◆ WHAT YOU ARE ASKED TO DO:
Each line from the beginning of the entries below through the line that includes "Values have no" must be returned exactly as given.

◆ DATA PROVIDED:
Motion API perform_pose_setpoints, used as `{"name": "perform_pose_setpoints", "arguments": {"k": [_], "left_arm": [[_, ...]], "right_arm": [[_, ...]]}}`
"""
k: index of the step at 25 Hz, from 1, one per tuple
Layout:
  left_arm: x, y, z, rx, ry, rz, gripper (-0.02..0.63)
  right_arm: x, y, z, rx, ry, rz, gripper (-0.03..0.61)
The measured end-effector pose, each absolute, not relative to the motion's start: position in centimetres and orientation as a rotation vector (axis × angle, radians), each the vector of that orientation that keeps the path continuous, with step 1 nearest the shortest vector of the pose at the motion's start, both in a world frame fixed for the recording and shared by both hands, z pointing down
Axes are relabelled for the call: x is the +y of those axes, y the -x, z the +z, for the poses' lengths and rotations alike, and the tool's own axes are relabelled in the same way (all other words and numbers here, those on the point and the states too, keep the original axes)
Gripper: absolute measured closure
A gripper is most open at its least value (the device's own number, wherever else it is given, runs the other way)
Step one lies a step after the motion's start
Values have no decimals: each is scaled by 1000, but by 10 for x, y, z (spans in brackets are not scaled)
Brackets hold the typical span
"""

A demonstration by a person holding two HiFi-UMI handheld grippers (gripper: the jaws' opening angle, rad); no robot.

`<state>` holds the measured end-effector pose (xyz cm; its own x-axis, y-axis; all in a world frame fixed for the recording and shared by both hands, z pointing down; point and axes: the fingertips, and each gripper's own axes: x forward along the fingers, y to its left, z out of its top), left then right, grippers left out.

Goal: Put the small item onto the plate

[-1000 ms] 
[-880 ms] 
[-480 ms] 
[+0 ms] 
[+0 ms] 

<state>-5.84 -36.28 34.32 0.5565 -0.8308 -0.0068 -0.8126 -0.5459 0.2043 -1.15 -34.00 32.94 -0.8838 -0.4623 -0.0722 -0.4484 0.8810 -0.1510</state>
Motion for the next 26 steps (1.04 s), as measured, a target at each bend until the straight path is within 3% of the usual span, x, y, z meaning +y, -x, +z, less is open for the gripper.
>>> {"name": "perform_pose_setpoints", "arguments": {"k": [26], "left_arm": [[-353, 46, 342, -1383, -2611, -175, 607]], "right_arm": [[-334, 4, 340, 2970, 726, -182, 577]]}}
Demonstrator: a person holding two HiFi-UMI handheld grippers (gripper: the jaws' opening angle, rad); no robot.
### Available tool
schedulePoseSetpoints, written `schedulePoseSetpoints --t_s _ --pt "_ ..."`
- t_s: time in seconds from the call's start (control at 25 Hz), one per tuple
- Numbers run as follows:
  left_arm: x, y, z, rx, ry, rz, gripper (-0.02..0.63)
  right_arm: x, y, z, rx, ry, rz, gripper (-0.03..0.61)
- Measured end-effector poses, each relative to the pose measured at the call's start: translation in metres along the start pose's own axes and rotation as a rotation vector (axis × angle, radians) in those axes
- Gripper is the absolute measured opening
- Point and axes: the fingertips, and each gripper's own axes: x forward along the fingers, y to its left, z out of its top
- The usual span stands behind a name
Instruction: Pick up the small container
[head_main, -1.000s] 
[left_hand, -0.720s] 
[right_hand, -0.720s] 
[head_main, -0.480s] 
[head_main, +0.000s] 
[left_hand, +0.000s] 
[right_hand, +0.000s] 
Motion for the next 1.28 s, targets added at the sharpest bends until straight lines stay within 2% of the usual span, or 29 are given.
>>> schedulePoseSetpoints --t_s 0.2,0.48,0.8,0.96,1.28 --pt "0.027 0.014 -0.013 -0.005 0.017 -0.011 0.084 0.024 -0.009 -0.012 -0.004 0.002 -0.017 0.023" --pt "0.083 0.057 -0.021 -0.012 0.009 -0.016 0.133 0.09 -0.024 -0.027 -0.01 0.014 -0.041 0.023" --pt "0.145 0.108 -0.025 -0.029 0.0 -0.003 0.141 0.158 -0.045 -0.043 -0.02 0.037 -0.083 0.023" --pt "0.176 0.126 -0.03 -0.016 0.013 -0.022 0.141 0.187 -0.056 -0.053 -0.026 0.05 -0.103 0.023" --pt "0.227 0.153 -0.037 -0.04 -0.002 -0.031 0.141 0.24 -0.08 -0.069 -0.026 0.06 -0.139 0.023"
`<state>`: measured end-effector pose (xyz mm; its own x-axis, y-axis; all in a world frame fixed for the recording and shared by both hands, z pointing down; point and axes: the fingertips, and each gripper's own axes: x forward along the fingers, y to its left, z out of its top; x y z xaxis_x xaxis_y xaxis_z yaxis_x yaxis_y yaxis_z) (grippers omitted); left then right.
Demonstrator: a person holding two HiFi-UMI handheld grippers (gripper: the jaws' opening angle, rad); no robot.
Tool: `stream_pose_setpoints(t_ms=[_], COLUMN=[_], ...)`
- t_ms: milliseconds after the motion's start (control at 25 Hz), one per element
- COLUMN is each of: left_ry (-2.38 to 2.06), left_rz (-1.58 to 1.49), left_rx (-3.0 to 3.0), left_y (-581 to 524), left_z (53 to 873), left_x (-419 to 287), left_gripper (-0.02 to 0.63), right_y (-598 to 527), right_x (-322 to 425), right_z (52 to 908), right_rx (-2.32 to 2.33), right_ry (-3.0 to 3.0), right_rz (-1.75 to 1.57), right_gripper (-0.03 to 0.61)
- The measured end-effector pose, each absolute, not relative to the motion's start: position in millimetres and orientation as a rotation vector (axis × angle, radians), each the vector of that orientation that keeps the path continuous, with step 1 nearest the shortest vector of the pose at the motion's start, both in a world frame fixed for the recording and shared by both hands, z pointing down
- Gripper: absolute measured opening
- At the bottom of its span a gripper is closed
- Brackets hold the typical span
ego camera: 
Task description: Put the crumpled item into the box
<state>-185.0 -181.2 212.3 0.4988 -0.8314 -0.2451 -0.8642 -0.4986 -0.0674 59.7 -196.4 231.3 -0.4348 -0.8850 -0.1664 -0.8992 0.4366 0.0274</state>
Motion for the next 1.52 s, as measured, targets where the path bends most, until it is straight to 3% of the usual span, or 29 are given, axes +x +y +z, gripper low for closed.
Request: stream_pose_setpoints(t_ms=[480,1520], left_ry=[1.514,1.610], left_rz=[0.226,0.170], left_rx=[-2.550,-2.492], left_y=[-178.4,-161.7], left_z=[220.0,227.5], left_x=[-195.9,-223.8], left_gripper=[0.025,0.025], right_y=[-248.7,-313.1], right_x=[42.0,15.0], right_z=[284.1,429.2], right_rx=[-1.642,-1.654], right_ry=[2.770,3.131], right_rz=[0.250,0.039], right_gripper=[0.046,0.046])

◆ WRITTEN SOLUTION:
Motion API perform_pose_setpoints, used as `{"name": "perform_pose_setpoints", "arguments": {"k": [_], "left_arm": [[_, ...]], "right_arm": [[_, ...]]}}`
"""
k: index of the step at 25 Hz, from 1, one per tuple
Layout:
  left_arm: x, y, z, rx, ry, rz, gripper (-0.02..0.63)
  right_arm: x, y, z, rx, ry, rz, gripper (-0.03..0.61)
The measured end-effector pose, each absolute, not relative to the motion's start: position in centimetres and orientation as a rotation vector (axis × angle, radians), each the vector of that orientation that keeps the path continuous, with step 1 nearest the shortest vector of the pose at the motion's start, both in a world frame fixed for the recording and shared by both hands, z pointing down
Axes are relabelled for the call: x is the +y of those axes, y the -x, z the +z, for the poses' lengths and rotations alike, and the tool's own axes are relabelled in the same way (all other words and numbers here, those on the point and the states too, keep the original axes)
Gripper: absolute measured closure
A gripper is most open at its least value (the device's own number, wherever else it is given, runs the other way)
Step one lies a step after the motion's start
Values have no decimals: each is scaled by 1000, but by 10 for x, y, z (spans in brackets are not scaled)

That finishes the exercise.